== About this task ==
Give only the number of lines in these records that contain the word "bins".

(Records from a data collection)
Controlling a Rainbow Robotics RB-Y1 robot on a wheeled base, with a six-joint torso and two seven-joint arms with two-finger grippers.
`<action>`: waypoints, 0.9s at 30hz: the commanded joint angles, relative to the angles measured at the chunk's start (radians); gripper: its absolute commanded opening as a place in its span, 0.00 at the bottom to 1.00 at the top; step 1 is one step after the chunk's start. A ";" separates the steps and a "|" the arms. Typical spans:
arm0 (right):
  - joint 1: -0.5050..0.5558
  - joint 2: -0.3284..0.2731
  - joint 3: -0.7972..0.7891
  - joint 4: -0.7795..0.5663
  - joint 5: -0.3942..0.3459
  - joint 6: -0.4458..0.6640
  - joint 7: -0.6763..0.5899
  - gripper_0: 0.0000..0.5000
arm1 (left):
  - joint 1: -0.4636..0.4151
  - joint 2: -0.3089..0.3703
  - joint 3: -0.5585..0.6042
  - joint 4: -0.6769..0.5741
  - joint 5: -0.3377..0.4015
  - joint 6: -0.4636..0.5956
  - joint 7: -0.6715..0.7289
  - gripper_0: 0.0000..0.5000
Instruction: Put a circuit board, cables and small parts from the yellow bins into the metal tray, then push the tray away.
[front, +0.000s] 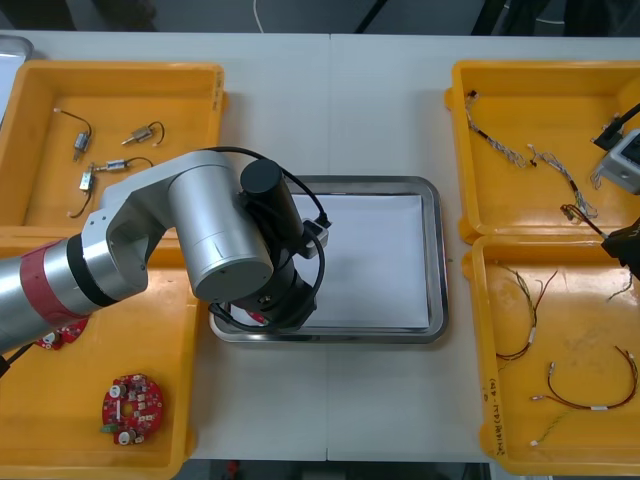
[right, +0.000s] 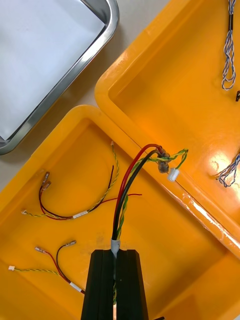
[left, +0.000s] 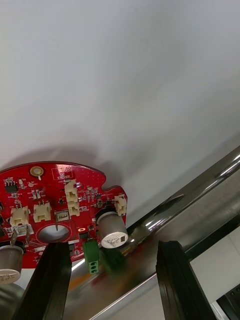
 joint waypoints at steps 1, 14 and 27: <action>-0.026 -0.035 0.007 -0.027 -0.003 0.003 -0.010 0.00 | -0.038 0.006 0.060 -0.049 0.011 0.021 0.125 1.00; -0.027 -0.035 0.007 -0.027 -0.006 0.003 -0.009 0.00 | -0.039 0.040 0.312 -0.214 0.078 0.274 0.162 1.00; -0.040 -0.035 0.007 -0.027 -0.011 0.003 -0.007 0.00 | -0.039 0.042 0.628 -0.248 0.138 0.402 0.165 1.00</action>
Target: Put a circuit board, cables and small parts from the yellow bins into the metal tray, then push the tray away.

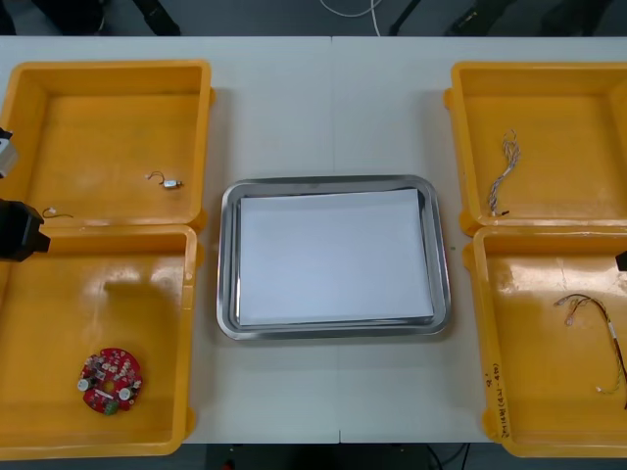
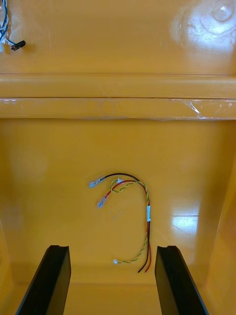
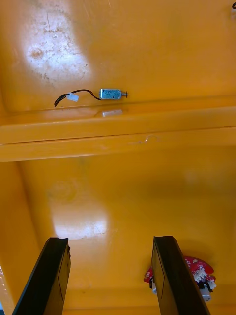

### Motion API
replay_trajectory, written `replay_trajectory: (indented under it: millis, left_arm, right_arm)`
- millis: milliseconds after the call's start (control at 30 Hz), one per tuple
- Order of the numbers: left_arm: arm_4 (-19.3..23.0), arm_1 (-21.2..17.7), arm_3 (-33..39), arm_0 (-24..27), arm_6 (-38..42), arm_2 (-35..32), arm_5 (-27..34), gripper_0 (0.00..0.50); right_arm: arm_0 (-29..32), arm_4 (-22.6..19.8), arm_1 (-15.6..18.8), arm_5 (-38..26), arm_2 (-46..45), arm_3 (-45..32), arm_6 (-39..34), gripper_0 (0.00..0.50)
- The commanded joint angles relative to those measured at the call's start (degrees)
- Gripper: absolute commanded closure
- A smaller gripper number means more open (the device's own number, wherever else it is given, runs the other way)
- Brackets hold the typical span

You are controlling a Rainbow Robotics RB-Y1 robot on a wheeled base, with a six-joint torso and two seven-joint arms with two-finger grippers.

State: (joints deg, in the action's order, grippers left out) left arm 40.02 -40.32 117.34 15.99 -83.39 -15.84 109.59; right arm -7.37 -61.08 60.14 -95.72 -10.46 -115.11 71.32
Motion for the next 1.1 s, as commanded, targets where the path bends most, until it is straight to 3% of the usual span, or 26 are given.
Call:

== Response to the exercise ==
2